The ECtHR confirmed that it received around 3,700 individual applications related to the events in Crimea and the hostilities in Eastern Ukraine against Ukraine and/or Russia (as of June 2017). The number of the applications will only increase with the prolongation of the armed conflict. Clearly, domestic remedies should be created, as much as possible, to provide effective relief to the persons who have suffered from the armed conflict. That said, the tendency of bringing claims arising from an international armed conflict to the international (European) level is quite predictable, even though the ECtHR has not been designed to deal with floods of applications coming from victims of war.

Positive Changes as a Result of Ukraine’s Accession to the ECHR

Ukraine’s accession to the ECHR has brought about many positive developments in the domestic legal system. Above all, the ECHR had a direct influence on the 1996 Ukrainian Constitution, which was being drafted at the time of the negotiations on joining the CoE. As a result, many of the Constitution’s provisions, in particular Chapter II, drew directly from the Convention. This was, for instance, highlighted by the Ukrainian Constitutional Court in its landmark decision on the abolition of death penalty, particularly with regard to Article 28 of the Ukrainian Constitution, which ‘reproduces the provisions of Article 3 of the ECHR’ (Decision № 11-рп/99 of 29 December 1999 para 6). Furthermore, the Convention has been an underlying factor for the large-scale legal reform carried out in direct cooperation with the CoE. One of more recent examples would be the 2012 Code of Criminal Procedure, which is also often credited to the ECtHR case law and the pressure from the CoE (see Yudkivska p 487), as well as the ongoing judicial reform.

Attitude towards the ECtHR and Heightened Expectations

The attitude of Ukraine and the Ukrainians towards the ECHR and the Court is positive, which might come as a surprise at a time of a growing anti-Strasbourg sentiment elsewhere in Europe (see e.g. the instances of direct challenges by a number of states to the authority of the ECtHR here). 

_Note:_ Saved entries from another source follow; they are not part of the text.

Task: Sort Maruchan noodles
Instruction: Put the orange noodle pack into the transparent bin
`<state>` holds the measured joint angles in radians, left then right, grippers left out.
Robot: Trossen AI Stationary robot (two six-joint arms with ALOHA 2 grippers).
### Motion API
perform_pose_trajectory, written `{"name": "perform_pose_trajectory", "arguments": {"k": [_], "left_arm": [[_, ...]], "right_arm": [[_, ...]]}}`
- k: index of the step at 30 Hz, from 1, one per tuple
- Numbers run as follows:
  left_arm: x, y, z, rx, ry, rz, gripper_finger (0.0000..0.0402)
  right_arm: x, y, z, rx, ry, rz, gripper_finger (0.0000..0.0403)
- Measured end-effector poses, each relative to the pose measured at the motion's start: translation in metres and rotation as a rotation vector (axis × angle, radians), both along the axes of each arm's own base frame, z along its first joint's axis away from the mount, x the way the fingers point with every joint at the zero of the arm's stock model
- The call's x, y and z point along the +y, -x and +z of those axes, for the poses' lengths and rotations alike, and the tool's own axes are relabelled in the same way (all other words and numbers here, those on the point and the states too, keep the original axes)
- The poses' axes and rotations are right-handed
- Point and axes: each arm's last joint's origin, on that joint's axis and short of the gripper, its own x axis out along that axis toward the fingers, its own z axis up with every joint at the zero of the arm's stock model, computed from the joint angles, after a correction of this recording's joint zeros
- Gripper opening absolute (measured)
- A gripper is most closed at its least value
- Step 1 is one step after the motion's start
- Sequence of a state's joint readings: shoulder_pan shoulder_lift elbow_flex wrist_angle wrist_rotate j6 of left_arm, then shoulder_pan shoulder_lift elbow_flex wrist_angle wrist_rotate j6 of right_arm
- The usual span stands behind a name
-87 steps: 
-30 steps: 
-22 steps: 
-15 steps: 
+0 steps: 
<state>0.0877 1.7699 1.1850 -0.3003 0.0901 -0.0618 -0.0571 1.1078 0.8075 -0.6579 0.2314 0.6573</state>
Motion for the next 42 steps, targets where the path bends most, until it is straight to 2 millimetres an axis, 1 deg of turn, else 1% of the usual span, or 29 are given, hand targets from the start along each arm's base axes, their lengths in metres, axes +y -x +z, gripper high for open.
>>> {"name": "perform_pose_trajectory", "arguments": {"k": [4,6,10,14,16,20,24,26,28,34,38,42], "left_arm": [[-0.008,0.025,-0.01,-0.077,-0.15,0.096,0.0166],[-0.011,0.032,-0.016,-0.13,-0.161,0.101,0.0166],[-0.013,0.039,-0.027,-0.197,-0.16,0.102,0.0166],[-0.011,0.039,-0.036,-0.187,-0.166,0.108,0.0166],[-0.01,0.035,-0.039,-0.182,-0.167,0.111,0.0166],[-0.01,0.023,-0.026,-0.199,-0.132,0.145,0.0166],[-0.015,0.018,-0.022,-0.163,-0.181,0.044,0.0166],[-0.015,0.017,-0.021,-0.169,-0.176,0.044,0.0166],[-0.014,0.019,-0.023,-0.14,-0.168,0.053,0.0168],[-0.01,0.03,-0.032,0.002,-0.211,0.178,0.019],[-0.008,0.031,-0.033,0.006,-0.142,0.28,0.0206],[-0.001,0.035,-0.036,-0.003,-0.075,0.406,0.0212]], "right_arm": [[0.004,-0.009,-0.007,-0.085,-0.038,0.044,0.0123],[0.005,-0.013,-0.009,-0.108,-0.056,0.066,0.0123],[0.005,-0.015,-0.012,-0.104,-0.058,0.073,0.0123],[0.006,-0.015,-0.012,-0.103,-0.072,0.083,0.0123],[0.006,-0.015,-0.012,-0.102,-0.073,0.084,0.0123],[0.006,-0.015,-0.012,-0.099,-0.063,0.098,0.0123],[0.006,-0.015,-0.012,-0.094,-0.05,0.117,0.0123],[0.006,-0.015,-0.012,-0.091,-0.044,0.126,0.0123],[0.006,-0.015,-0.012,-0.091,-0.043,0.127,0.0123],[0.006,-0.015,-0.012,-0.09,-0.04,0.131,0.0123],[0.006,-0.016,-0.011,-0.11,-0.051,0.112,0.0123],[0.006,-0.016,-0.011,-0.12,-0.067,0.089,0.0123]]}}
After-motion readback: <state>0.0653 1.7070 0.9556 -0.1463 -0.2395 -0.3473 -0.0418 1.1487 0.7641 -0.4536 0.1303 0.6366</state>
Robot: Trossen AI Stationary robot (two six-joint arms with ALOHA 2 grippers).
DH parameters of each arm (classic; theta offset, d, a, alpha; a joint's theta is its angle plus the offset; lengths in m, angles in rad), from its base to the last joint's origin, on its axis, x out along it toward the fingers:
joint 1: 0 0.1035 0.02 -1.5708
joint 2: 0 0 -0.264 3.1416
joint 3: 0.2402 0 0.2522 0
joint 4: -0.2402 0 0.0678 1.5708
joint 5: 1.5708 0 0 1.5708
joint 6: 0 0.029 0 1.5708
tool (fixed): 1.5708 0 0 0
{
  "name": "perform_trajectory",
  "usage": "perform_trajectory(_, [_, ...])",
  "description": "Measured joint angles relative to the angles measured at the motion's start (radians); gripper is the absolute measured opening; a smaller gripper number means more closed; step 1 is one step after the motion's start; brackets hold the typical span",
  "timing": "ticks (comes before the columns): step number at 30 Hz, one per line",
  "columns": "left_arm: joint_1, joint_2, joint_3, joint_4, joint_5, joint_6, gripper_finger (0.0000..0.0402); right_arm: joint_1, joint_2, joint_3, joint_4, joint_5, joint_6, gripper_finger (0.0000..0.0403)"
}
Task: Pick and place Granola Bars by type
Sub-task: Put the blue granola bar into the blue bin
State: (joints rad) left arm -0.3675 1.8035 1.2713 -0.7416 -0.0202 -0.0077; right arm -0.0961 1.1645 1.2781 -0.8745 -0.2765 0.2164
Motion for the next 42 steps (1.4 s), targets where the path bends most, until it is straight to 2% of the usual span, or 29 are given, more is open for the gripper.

The inter-state applications against Russia related to the events in Crimea and Eastern Ukraine are the main reason why Ukraine is so hopeful towards the ECtHR (there are currently five inter-state applications, discussed here and here). The Ukrainian Government’s optimism appears to be based on the assumption that the Court would rule in Ukraine’s favour. In that event, even if the Russian authorities refused to execute the judgments (not an unlikely development, see for example the discussion of Anchugov and Gladkov v Russia and YUKOS v Russia here and here), Ukraine would gain political support of the international community, and — as the Minister of Justice of Ukraine put it — would ‘set the historical record straight’ (see the press conference organised by the Ministry of Justice of Ukraine).

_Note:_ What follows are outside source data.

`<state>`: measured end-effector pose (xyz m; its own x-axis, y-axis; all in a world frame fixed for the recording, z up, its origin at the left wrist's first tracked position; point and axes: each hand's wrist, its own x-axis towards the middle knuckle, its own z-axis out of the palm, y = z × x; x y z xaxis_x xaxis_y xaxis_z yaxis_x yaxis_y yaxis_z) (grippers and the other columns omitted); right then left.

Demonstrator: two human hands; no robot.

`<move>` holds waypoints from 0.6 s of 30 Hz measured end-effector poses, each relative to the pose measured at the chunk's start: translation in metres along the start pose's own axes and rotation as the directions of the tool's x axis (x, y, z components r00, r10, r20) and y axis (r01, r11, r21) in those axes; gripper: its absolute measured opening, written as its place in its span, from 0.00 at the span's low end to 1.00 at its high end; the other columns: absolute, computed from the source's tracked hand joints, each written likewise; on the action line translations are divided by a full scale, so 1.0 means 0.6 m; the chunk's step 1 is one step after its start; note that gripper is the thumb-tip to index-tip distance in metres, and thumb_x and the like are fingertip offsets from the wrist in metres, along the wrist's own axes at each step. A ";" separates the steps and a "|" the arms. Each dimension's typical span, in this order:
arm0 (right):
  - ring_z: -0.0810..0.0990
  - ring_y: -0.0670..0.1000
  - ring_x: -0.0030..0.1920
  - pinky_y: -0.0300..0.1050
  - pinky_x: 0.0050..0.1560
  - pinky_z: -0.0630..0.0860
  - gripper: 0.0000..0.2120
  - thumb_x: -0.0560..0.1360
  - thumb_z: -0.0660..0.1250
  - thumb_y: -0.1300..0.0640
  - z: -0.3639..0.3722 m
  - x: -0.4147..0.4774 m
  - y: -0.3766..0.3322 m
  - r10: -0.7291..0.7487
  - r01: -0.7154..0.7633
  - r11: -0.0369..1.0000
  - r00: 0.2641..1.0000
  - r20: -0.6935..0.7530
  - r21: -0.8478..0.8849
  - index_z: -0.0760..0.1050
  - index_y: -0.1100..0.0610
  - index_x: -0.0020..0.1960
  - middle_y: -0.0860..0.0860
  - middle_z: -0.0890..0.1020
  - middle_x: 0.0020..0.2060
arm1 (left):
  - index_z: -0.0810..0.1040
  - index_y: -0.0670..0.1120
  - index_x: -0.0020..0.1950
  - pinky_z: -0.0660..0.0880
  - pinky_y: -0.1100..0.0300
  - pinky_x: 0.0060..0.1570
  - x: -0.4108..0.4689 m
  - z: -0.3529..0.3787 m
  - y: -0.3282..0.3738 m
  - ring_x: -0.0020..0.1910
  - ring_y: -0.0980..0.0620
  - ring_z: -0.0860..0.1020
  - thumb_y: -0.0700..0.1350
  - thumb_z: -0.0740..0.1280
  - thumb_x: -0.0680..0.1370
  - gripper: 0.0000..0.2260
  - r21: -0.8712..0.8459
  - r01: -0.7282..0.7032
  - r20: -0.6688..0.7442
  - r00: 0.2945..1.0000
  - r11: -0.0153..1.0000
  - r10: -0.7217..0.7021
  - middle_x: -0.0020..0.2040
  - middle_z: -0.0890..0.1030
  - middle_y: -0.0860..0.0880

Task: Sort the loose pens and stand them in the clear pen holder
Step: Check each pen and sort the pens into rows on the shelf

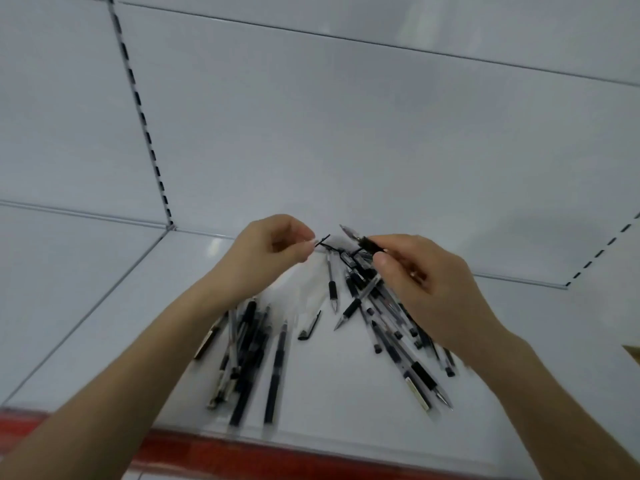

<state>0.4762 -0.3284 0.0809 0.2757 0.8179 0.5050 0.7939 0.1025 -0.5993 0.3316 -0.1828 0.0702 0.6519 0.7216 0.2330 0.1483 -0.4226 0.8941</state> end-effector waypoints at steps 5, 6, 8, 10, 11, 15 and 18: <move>0.76 0.44 0.44 0.35 0.47 0.71 0.10 0.75 0.65 0.57 0.001 -0.004 0.001 -0.029 0.039 0.988 0.997 0.068 -0.150 0.79 0.51 0.55 0.47 0.80 0.39 | 0.80 0.49 0.45 0.74 0.68 0.44 -0.054 -0.018 0.023 0.39 0.60 0.77 0.40 0.68 0.74 0.05 -0.147 -0.042 -0.061 0.998 0.988 0.033 0.42 0.82 0.50; 0.76 0.45 0.43 0.36 0.46 0.72 0.10 0.75 0.64 0.55 0.001 -0.004 0.000 -0.028 0.039 0.987 0.997 0.070 -0.159 0.79 0.50 0.55 0.47 0.80 0.39 | 0.80 0.50 0.44 0.73 0.69 0.43 -0.057 -0.019 0.023 0.39 0.60 0.77 0.40 0.68 0.74 0.05 -0.144 -0.044 -0.064 0.997 0.989 0.035 0.42 0.82 0.51; 0.76 0.44 0.43 0.36 0.44 0.72 0.13 0.73 0.62 0.51 0.002 -0.005 -0.006 -0.021 0.034 0.985 0.997 0.079 -0.166 0.79 0.48 0.54 0.45 0.79 0.39 | 0.81 0.51 0.43 0.73 0.70 0.42 -0.062 -0.020 0.025 0.39 0.61 0.77 0.41 0.68 0.73 0.05 -0.141 -0.043 -0.068 0.997 0.989 0.033 0.41 0.82 0.54; 0.75 0.44 0.42 0.35 0.43 0.72 0.14 0.72 0.60 0.50 0.003 -0.006 -0.011 -0.015 0.033 0.983 0.995 0.097 -0.179 0.79 0.47 0.54 0.42 0.77 0.38 | 0.81 0.51 0.43 0.72 0.71 0.40 -0.064 -0.018 0.027 0.37 0.61 0.76 0.42 0.69 0.73 0.04 -0.141 -0.048 -0.059 0.997 0.989 0.040 0.38 0.82 0.54; 0.75 0.43 0.42 0.34 0.42 0.71 0.15 0.72 0.60 0.49 0.004 -0.007 -0.012 -0.019 0.038 0.982 0.995 0.103 -0.186 0.79 0.47 0.54 0.41 0.76 0.37 | 0.81 0.52 0.43 0.71 0.71 0.39 -0.065 -0.017 0.028 0.36 0.61 0.76 0.42 0.70 0.72 0.04 -0.132 -0.049 -0.053 0.998 0.990 0.043 0.38 0.82 0.54; 0.75 0.45 0.42 0.34 0.42 0.70 0.16 0.72 0.59 0.47 0.005 -0.013 -0.017 -0.062 0.078 0.986 0.992 0.107 -0.146 0.79 0.49 0.54 0.41 0.75 0.35 | 0.81 0.52 0.42 0.72 0.66 0.40 -0.067 -0.010 0.032 0.38 0.56 0.76 0.44 0.73 0.69 0.05 -0.156 -0.050 -0.021 0.999 0.986 0.047 0.38 0.81 0.45; 0.74 0.39 0.40 0.28 0.43 0.68 0.16 0.71 0.57 0.47 0.008 -0.020 -0.021 -0.093 0.100 0.992 0.991 0.096 -0.073 0.79 0.50 0.51 0.38 0.75 0.33 | 0.81 0.49 0.39 0.72 0.61 0.41 -0.070 -0.003 0.038 0.36 0.50 0.75 0.44 0.74 0.68 0.04 -0.215 -0.070 -0.003 0.997 0.974 0.071 0.37 0.79 0.37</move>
<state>0.4601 -0.3369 0.0792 0.1475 0.8556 0.4962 0.8550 0.1419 -0.4988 0.3063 -0.2219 0.0817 0.6585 0.6914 0.2972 -0.0613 -0.3443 0.9369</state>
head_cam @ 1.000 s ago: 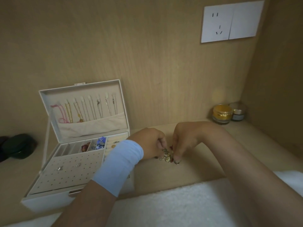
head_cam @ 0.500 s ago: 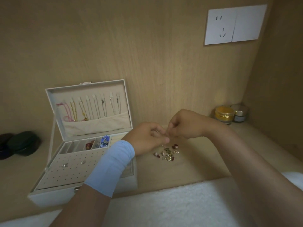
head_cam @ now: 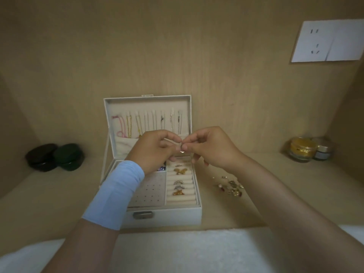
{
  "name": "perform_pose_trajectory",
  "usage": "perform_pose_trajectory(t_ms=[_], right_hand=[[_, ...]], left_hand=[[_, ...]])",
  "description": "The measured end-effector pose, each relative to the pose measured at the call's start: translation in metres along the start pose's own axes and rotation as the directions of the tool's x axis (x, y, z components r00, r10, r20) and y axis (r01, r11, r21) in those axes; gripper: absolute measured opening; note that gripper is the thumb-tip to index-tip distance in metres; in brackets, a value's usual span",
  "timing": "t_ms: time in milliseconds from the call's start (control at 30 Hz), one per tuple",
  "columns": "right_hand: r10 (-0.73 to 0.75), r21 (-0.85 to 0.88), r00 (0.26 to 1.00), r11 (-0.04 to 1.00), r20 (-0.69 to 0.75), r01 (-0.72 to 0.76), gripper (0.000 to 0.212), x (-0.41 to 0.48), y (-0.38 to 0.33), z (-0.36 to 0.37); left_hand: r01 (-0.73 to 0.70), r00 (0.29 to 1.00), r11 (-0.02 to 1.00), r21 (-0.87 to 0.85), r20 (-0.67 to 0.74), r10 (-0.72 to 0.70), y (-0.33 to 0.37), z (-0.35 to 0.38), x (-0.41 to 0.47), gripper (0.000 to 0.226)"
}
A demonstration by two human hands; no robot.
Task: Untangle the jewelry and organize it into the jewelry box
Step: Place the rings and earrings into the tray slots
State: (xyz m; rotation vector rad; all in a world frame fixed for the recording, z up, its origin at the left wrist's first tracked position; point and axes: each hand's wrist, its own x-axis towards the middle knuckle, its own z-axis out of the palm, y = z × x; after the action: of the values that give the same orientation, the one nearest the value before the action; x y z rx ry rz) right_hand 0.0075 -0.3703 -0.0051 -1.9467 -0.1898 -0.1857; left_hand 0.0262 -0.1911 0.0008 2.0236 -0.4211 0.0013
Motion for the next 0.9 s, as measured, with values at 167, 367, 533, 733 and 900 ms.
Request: perform_pose_trajectory(t_ms=[167, 367, 533, 733, 900], right_hand=[[-0.099, -0.205, 0.995, 0.974, 0.008, 0.099, 0.003, 0.029, -0.009, 0.030], [-0.087, -0.496, 0.983, 0.854, 0.159, 0.155, 0.005, 0.049, -0.019, 0.057], [0.002, -0.629, 0.963, 0.758, 0.268, 0.173, 0.002, 0.057, -0.017, 0.079], [0.049, -0.696, 0.944, 0.688, 0.327, 0.205, 0.004, 0.058, -0.018, 0.085], [0.041, -0.680, 0.948, 0.707, 0.316, 0.196, 0.007, 0.061, -0.016, 0.083]], left_hand=[[0.021, 0.999, 1.000, 0.021, -0.034, -0.020, -0.027, -0.033, -0.006, 0.018], [0.038, 0.997, 0.907, 0.419, -0.078, -0.005, -0.059, -0.054, -0.004, 0.015], [0.005, 1.000, 0.851, 0.525, -0.003, -0.004, -0.074, -0.055, -0.005, 0.014], [0.001, 1.000, 0.848, 0.530, -0.001, 0.000, -0.076, -0.055, -0.004, 0.016], [-0.005, 1.000, 0.866, 0.500, -0.011, 0.012, -0.077, -0.055, -0.004, 0.016]])
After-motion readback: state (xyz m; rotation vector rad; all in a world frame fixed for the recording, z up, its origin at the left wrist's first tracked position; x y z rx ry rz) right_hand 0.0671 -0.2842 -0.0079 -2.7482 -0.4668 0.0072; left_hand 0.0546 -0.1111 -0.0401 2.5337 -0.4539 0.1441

Furthermore, embracing the ECHR values is largely associated in Ukraine’s public discourse with the EuroMaidan events, the 2014 EU–Ukraine Association Agreement, the visa free regime, and the broader EU membership aspirations. In fact, the 2014 Association Agreement establishes human rights and fundamental freedoms defined by the ECHR as the essential elements of the agreement (Article 2).

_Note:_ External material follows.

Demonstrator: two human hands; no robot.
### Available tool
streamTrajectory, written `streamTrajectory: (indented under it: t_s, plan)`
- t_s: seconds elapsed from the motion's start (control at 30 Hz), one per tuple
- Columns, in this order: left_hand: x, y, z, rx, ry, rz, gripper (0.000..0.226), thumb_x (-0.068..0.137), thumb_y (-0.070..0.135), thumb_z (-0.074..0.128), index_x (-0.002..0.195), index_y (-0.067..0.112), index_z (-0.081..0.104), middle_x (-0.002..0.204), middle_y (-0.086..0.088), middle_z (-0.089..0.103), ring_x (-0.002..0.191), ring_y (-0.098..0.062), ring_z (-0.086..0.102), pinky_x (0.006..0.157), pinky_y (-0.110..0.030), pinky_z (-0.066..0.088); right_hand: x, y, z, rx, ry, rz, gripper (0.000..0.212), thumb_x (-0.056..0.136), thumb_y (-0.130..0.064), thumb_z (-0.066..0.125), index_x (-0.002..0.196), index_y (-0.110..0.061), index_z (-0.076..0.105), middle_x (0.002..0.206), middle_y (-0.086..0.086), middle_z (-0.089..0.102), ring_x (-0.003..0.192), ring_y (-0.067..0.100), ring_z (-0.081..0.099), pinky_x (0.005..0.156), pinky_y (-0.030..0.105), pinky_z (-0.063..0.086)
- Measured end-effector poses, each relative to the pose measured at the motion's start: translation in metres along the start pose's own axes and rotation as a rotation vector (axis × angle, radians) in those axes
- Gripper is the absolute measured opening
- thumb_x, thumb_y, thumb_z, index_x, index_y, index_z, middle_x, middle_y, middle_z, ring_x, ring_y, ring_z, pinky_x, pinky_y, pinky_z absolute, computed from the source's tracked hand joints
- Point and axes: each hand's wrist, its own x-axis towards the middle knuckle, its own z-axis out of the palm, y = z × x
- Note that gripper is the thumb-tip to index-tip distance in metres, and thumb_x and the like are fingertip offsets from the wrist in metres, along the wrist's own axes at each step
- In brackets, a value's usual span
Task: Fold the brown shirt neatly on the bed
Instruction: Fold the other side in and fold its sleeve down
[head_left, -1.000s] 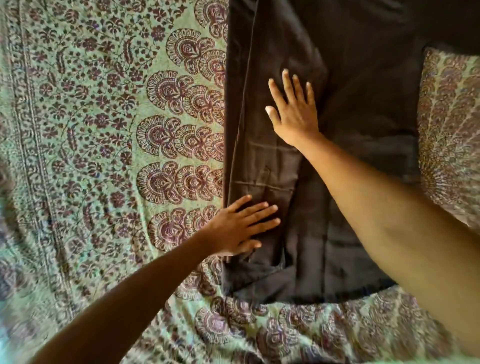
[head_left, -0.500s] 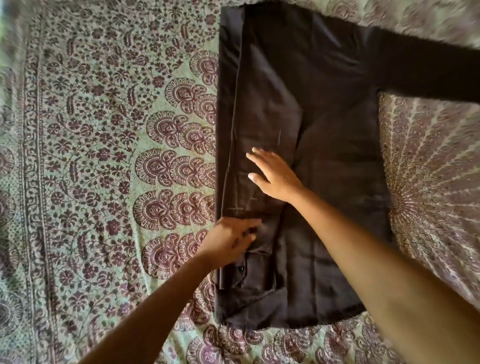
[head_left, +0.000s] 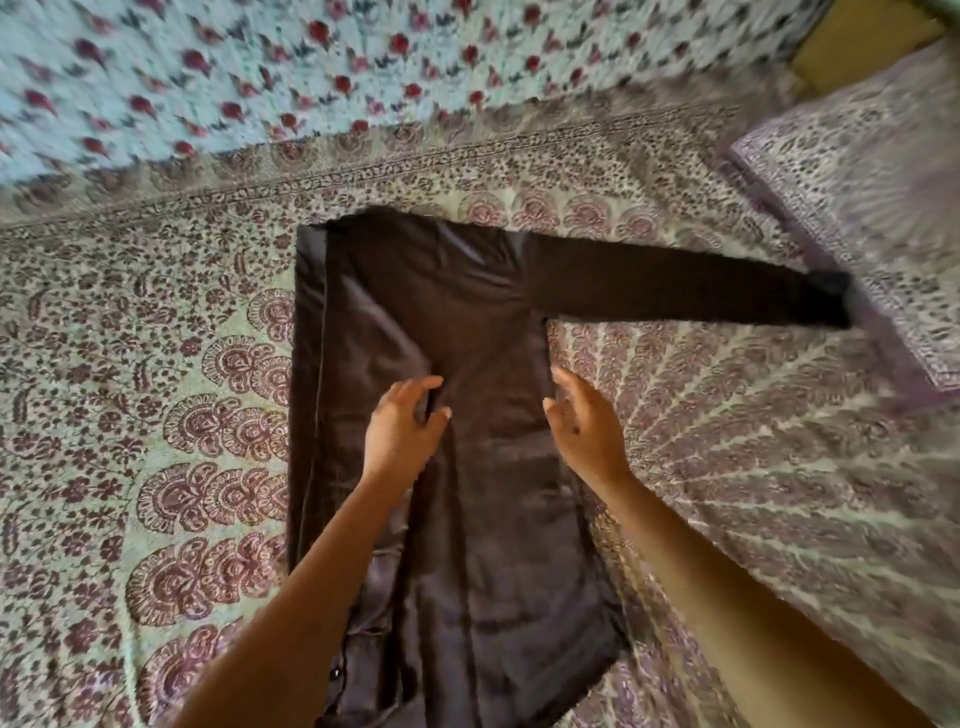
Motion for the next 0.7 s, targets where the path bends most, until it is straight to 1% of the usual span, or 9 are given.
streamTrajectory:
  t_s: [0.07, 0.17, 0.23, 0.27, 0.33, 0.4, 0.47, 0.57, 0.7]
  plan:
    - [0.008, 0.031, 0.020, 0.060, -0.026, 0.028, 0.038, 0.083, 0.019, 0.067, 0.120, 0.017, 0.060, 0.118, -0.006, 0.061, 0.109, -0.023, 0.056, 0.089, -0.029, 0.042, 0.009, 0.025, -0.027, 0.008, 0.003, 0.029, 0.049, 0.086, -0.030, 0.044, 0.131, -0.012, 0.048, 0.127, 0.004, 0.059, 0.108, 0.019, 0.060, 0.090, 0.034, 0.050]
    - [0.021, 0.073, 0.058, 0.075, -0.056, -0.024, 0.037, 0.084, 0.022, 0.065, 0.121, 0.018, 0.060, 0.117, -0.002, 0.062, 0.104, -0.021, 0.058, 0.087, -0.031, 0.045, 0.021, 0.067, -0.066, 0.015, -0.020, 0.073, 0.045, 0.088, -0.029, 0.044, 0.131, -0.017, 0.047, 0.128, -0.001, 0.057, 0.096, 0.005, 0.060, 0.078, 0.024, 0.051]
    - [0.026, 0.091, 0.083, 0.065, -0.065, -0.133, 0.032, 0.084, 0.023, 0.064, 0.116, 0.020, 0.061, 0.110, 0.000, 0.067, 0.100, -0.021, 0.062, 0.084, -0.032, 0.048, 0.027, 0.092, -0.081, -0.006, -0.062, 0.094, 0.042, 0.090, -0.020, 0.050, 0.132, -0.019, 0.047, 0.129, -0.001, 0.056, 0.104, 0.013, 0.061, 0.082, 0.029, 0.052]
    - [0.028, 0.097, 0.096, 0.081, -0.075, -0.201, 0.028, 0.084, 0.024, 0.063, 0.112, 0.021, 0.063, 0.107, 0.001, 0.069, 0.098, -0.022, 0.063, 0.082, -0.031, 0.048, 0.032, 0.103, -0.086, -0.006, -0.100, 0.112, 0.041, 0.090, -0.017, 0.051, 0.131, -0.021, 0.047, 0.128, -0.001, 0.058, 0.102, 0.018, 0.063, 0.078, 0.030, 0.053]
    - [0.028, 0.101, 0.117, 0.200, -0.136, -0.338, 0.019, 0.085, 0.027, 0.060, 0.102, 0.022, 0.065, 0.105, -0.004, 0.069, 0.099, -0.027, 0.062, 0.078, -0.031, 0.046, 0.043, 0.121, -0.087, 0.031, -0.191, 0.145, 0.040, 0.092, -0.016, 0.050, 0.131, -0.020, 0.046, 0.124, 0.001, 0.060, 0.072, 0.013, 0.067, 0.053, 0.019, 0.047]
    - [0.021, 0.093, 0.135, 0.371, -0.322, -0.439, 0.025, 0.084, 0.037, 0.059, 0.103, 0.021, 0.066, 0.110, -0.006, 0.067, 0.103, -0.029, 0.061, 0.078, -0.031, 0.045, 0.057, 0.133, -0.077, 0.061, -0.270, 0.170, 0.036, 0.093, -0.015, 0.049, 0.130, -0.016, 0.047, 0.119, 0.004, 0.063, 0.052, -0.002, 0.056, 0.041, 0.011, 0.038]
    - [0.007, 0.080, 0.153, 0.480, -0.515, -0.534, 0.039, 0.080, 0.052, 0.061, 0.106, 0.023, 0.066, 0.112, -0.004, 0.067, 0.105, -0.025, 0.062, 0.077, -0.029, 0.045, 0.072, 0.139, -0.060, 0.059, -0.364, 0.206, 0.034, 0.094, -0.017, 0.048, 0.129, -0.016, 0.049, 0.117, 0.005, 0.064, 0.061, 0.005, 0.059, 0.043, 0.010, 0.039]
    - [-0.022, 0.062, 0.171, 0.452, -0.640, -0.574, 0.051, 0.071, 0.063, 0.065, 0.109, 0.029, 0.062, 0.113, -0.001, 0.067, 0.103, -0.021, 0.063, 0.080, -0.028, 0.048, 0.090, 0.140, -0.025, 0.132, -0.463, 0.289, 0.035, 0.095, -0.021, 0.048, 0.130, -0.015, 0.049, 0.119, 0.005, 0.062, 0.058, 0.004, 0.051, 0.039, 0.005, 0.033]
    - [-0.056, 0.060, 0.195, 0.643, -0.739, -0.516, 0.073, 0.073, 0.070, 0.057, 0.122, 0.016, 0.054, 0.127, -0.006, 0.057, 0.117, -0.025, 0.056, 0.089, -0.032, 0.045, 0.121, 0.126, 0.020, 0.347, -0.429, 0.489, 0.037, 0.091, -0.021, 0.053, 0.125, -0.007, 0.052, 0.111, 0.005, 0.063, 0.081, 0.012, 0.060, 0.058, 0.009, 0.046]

Why Ukraine Should Do More?

Taking the ECHR and the ECtHR case law not seriously enough comes at a price for both the ECtHR and Ukraine. The ECtHR is overwhelmed by the excessive caseload from Ukraine, which undermines the long-term effectiveness of the Court. Ukraine bears enormous social costs, including for paying the satisfaction for violations (around 20,5 million Euro only in 2016) and reputational damage. More generally, having more effective, fairer judiciary, law enforcement, and political system, apart from improving Ukraine’s business environment and economic prospects, will have huge non-material benefits for the society and bring it closer to the long-sought European integration. The persistent non-compliance with the ECtHR judgments, conversely, may lead to the infringement procedure, the inter-state applications against Ukraine for the systemic violations of human rights, or the state responsibility under general international law.

Any views expressed in this post represent the authors’ own views and not those of the organisations for which they work/worked or in which they are members.